ABOUT THIS TASK. Please copy the material under this line exactly, keeping every line.

PROVIDED MATERIAL.
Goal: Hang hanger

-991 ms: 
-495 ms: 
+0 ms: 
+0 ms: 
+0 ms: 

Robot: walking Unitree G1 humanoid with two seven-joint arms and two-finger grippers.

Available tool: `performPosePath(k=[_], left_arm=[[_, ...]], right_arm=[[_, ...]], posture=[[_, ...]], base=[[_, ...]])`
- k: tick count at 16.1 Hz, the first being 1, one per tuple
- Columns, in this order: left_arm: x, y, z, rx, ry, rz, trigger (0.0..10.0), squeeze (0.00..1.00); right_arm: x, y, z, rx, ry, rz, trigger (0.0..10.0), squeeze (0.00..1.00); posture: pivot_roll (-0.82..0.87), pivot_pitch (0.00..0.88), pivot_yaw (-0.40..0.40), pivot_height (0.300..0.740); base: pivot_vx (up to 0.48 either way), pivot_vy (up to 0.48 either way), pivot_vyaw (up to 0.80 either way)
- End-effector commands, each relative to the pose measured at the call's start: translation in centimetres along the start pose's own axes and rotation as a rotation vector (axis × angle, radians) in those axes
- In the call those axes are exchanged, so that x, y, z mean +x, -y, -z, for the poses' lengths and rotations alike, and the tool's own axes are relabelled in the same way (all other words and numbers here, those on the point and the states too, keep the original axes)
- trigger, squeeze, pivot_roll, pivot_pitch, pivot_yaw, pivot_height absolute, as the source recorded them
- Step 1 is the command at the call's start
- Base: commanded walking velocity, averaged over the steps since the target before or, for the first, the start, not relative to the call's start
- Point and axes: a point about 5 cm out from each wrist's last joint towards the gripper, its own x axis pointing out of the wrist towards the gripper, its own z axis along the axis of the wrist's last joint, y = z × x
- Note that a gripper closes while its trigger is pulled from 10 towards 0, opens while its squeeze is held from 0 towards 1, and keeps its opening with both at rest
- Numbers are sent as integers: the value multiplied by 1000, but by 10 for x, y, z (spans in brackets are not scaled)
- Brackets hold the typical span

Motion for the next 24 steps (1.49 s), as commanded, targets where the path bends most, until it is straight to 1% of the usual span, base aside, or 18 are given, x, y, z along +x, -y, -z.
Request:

TASK SOLUTION.
Goal: Hang hanger

-991 ms: 
-495 ms: 
+0 ms: 
+0 ms: 
+0 ms: 

Robot: walking Unitree G1 humanoid with two seven-joint arms and two-finger grippers.

Available tool: `performPosePath(k=[_], left_arm=[[_, ...]], right_arm=[[_, ...]], posture=[[_, ...]], base=[[_, ...]])`
- k: tick count at 16.1 Hz, the first being 1, one per tuple
- Columns, in this order: left_arm: x, y, z, rx, ry, rz, trigger (0.0..10.0), squeeze (0.00..1.00); right_arm: x, y, z, rx, ry, rz, trigger (0.0..10.0), squeeze (0.00..1.00); posture: pivot_roll (-0.82..0.87), pivot_pitch (0.00..0.88), pivot_yaw (-0.40..0.40), pivot_height (0.300..0.740); base: pivot_vx (up to 0.48 either way), pivot_vy (up to 0.48 either way), pivot_vyaw (up to 0.80 either way)
- End-effector commands, each relative to the pose measured at the call's start: translation in centimetres along the start pose's own axes and rotation as a rotation vector (axis × angle, radians) in those axes
- In the call those axes are exchanged, so that x, y, z mean +x, -y, -z, for the poses' lengths and rotations alike, and the tool's own axes are relabelled in the same way (all other words and numbers here, those on the point and the states too, keep the original axes)
- trigger, squeeze, pivot_roll, pivot_pitch, pivot_yaw, pivot_height absolute, as the source recorded them
- Step 1 is the command at the call's start
- Base: commanded walking velocity, averaged over the steps since the target before or, for the first, the start, not relative to the call's start
- Point and axes: a point about 5 cm out from each wrist's last joint towards the gripper, its own x axis pointing out of the wrist towards the gripper, its own z axis along the axis of the wrist's last joint, y = z × x
- Note that a gripper closes while its trigger is pulled from 10 towards 0, opens while its squeeze is held from 0 towards 1, and keeps its opening with both at rest
- Numbers are sent as integers: the value multiplied by 1000, but by 10 for x, y, z (spans in brackets are not scaled)
- Brackets hold the typical span

Motion for the next 24 steps (1.49 s), as commanded, targets where the path bends most, until it is straight to 1% of the usual span, base aside, or 18 are given, x, y, z along +x, -y, -z.
Request:

This response is complete, and nothing else is pending.